Data below Block Start

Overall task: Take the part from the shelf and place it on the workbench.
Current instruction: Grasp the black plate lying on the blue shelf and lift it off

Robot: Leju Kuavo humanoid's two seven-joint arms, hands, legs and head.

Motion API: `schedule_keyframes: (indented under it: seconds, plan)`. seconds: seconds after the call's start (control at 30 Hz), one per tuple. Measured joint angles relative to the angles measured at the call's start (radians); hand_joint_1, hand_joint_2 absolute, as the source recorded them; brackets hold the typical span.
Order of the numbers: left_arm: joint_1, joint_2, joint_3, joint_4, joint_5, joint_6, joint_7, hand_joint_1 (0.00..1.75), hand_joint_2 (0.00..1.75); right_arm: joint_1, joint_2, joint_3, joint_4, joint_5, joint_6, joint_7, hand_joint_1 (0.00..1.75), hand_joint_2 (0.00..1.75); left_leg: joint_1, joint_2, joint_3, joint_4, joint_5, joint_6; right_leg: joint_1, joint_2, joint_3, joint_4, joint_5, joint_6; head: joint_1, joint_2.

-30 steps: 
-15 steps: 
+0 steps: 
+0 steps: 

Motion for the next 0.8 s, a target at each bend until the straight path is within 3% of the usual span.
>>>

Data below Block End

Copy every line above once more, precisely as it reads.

> _Answer to the exercise_:
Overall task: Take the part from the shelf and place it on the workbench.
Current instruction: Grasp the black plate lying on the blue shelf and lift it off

Robot: Leju Kuavo humanoid's two seven-joint arms, hands, legs and head.

Motion API: `schedule_keyframes: (indented under it: seconds, plan)`. seconds: seconds after the call's start (control at 30 Hz), one per tuple. Measured joint angles relative to the angles measured at the call's start (radians); hand_joint_1, hand_joint_2 absolute, as the source recorded them; brackets hold the typical span.
Order of the numbers: left_arm: joint_1, joint_2, joint_3, joint_4, joint_5, joint_6, joint_7, hand_joint_1 (0.00..1.75), hand_joint_2 (0.00..1.75); right_arm: joint_1, joint_2, joint_3, joint_4, joint_5, joint_6, joint_7, hand_joint_1 (0.00..1.75), hand_joint_2 (0.00..1.75); left_leg: joint_1, joint_2, joint_3, joint_4, joint_5, joint_6; right_leg: joint_1, joint_2, joint_3, joint_4, joint_5, joint_6; head: joint_1, joint_2.

-30 steps: 
-15 steps: 
+0 steps: 
+0 steps: 

Motion for the next 0.8 s, a target at each bend until the straight path is within 3% of the usual span.
>>>

Nothing remains to be written for this exercise.